Malaika Milele

All of the children above have a story: some came to Malaika Milele (Forever Angels) because their mother died, perhaps from TB or pneumonia due to the HIV virus, and there was no one else to care for them; others were victims of neglect or abuse; some have families who thought the burden of a disabled child was too great and abandoned them; others have fathers who visit regularly, to bond and play with them and are waiting for them to be strong enough and old enough for a widowed working father to realistically take care of them.

The best outcome for the child is to be reunited with a family member and the baby home works hard to make that happen. However, the stigma of AIDS is still prevalent and if a child is found to be positive they will be shunned by both their family and community.

Adoption is a possibility but a lengthy process – muzungus such as myself would need to be resident in Tanzania for 3 years and married. However more and more Tanzanians are adopting, which I think can be seen as a reflection of an improvement in the economy that more local people can consider this as an option.

There are 61 children at the baby home at present and shifts are demanding, not least because I have discovered that when it comes to thinking of games and songs for the under-5s I am a creative void. It has been somewhat distressing to discover this lack of knowledge in a brain that’s always prided itself on being fairly well-seasoned. It’s hilarious how grateful I feel when someone steps in with a game of ‘Simon Says’ or ‘Parachutes’ or starts a rousing rendition of ‘How Many Ways Can You Hold a Bean Bag?’ (the tune is stuck in my head forever…).

But I love it – hugging children all day is the most fabulous medicine, for them and for me. The baby home is beautiful, all the walls are decorated, the children have their own beds and towels and toothbrushes and nice clothes to wear. When I work there I generally come home covered in snot, sick, poo, spit and food but for someone who always considered themselves fairly unmaternal is doesn’t seem to matter. It’s a strange feeling but I can’t decide if I’m glad that adoption isn’t an option or not…

Please check out the Forever Angels Website and give them your support.
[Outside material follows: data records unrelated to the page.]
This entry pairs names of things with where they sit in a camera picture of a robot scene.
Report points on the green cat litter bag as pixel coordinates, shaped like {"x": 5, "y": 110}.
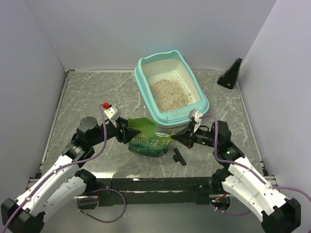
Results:
{"x": 149, "y": 142}

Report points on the teal litter box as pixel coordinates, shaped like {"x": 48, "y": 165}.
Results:
{"x": 169, "y": 65}

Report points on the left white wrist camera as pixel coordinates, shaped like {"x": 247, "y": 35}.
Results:
{"x": 111, "y": 111}

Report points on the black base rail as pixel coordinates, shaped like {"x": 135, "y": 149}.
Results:
{"x": 198, "y": 190}

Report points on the cat litter in box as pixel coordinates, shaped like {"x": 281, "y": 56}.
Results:
{"x": 170, "y": 94}

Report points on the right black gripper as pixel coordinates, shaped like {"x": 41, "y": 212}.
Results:
{"x": 186, "y": 137}

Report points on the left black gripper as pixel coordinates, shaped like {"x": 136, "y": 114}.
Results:
{"x": 127, "y": 133}

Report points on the black wedge stand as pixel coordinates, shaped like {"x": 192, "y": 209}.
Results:
{"x": 229, "y": 78}

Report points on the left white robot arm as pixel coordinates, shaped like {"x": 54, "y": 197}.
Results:
{"x": 65, "y": 179}

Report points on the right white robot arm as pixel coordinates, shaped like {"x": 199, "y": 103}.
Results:
{"x": 276, "y": 212}

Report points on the black bag clip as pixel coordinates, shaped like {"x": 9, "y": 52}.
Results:
{"x": 178, "y": 158}

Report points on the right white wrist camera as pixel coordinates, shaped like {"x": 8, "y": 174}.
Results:
{"x": 196, "y": 117}

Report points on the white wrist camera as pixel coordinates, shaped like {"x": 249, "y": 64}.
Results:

4 thoughts on “Malaika Milele

  1. I see PJD left you a comment but now I am going to as well… Incredible, inspiring, amazing, reading about your work here really connects the field to what I do in my day job and it makes me inspired to get out there one day too like you! So looking forward to reading more. The different expressions you captured on the children’s faces are amazing and somewhat heartwrenching… Hope you are doing well out there!